奄美を訪ねて世界自然遺産

2023/3/20

「奄美を訪ねて」

–1回目 世界自然遺産–

社会福祉士 北村弘之  

2年ぶりに春の奄美大島を訪ねました。今回の旅行記では奄美大島の自然の姿と思いを込めた仕事をしている人をご紹介いたします。まずは奄美大島の自然のご紹介です。

奄美大島は鹿児島県と沖縄県の中間にある鹿児島県の離島です。江戸時代には、薩摩藩によるサトウキビの召し上げで島民は大変苦しんだということで、今でこそ同じ県民ですが根深い感情は現在も続いているようです。

【金作原原始林】

太陽が降り注ぐイメージのある奄美大島ですが、実は雨が多い島なのです。島の北では晴れていても南では雨ということもあるようで、名瀬の中心部のホテル前では晴れていましたが、幾山かを超えた南の住用町(マングローブ原生林)では小雨でした。

実はこの雨が亜熱帯の気候を生み出し、島独特の「原生林」を形成しているのです。それが世界自然遺産となっており、ガイドの言葉を借りれば、島全体が「大きなブロッコリー」のようなこんもりとした樹木で覆われているのです。

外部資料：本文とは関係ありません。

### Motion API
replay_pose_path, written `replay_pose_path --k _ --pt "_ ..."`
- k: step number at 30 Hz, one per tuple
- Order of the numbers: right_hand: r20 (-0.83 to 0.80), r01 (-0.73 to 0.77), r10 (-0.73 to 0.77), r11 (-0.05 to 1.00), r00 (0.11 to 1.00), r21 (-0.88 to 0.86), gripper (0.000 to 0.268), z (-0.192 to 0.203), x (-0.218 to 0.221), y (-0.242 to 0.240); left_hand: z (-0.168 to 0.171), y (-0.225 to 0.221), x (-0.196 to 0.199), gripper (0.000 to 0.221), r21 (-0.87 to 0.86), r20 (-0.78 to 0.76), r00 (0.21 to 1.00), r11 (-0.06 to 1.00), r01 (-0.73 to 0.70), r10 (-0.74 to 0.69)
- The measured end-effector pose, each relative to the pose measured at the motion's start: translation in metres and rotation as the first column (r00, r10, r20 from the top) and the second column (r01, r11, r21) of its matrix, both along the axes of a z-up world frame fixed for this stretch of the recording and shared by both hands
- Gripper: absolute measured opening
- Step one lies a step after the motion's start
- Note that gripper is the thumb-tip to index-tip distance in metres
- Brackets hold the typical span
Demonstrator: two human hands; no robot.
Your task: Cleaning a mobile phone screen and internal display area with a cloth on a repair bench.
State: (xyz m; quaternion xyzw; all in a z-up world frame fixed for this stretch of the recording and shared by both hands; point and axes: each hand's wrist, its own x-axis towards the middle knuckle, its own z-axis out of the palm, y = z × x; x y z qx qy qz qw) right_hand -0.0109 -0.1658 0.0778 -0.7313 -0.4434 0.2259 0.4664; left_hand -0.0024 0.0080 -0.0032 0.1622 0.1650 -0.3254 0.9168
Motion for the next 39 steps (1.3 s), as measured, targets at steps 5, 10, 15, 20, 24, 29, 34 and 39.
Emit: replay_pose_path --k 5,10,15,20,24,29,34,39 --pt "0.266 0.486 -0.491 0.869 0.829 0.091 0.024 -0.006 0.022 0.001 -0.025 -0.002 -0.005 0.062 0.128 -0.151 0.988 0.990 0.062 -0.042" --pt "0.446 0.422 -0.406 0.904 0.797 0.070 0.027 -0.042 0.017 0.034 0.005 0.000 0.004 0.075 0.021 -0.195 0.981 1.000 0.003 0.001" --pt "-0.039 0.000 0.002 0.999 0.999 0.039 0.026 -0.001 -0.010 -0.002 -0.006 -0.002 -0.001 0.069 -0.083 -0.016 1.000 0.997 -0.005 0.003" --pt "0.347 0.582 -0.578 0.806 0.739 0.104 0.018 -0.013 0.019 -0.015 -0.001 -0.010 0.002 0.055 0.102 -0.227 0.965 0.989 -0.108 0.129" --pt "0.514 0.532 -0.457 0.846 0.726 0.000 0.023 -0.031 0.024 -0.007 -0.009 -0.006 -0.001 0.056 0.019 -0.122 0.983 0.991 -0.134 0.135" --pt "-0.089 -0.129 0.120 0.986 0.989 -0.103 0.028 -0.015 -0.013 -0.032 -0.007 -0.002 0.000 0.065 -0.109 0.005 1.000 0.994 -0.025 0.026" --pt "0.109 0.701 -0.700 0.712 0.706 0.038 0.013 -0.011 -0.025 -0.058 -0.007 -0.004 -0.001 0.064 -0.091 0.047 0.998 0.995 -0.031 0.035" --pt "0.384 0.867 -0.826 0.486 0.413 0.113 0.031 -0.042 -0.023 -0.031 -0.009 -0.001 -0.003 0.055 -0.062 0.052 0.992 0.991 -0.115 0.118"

ホテルを出て車で40分。車一台がやっと通れる道を上ったところにある「金作原原始林」に到着。この森には過去に多くの木が住宅建材として用いられていたための林道はありましたが、現在では多くの林道は樹木に覆われているそうです。同行の認定ガイドさんの説明では、奄美の樹木の50%はブナ科(シイの木、カシの木等)という説明を聞きました。そして鳥の鳴き声に耳を傾けることができた時間でした。また、道路上には、特別天然記念物の「アマミノクロウサギ」の糞がいたるところにありましたが、夜行性のため残念ながら見ることはできませんでした。現在、島全体では推定35,000頭(2022年秋発表)が生息しているということです。20年前は推定3,000頭だったいうことでしたが、外来種のマングースの捕獲や木の伐採を止めたことで増えたようです。

【カヌーツアー マングローブ原生林】

マングローブ原生林のカヌーツアーに参加しました。初めてのカヌー。バトルの操作を習っていざ川に入りましたが、最初は慣れず右や左に揺れうまく進みませんでした。ガイドさんの手ほどきで転覆もなく約1時間楽しみました。マングローブとは、海水と淡水が混じる汽水域で生育する樹木群のことで今回初めて知りました。説明を聞く前まではマングローブは樹木のことと思っていました。一般的に我々が標高の高い山にある植物を「高山植物」というのと同様とのことでした。夏には、観光客でマングローブの湿地帯はカヌー渋滞になるということでした。偶然にも、もう一組の参加ご夫婦は川崎市宮前区から観光で来られた人でした。

【トンネルが多い】

島唄を聞きたくて夕食は2年前と同じ「ならびや」(屋仁川通り)です。大将の和田さんと知人の二人による三味線と唄声を聞きながらの郷土料理を味わいました。東北地方から来た4人組の客と話ができ楽しい時間でした。唄の合間に、大将から奄美の話を聞かせていただきましたが、島唄の「島」とは集落のことで、その集落ごとに「島唄」があるということでした。沖縄の島唄は、琉球王からの命令されたもので人間国宝の唄い手が誕生したようですが、奄美大島のそれはプロになった人はいても人間国宝になる人はいないということです。それは島唄が集落単位のものであったからということを大将から聞きました。

奄美大島の地形は殆ど「山」であり、昔は隣の集落に行くにも幾山も越えたり、また舟で行き来したりしていました。しかし現在は島のいたるところに「トンネル」が開通し、以前は名瀬からマングローブのある住用町までは車で1時間30分ほどの山道でしたが、現在はトンネルの開通で30分です。実に島のトンネル数は38本あり、1,000m以上のトンネルが12本あるということです。行き来する車の台数は多く、生活と商業の発展に欠かせない手段になっているようです。このトンネル工事から排出された土砂を埋め立て住宅地等にているとのことでした。

【陸上自衛隊 駐屯地】

名瀬市内から車で約15分の高台に「陸上自衛隊奄美駐屯地」があります。我々は駐屯地には許可なく入ることはできませんでしたが、一般道の脇から建物を観ることができました。ここは2年前に開設され、隊員は約300名で主な任務は「地対艦ミサイル」防御とあります。(奄美大島には、もう一つ南部の瀬戸内町にも駐屯地があります) 昨年政府が打ち出した「敵基地攻撃能力の保有」の拠点となるべく、南西諸島の島々に自衛隊のミサイルが配備されていきます。太平洋戦争での悲劇が、この風光明媚な島で再度繰り返されないことを祈って帰途につきました。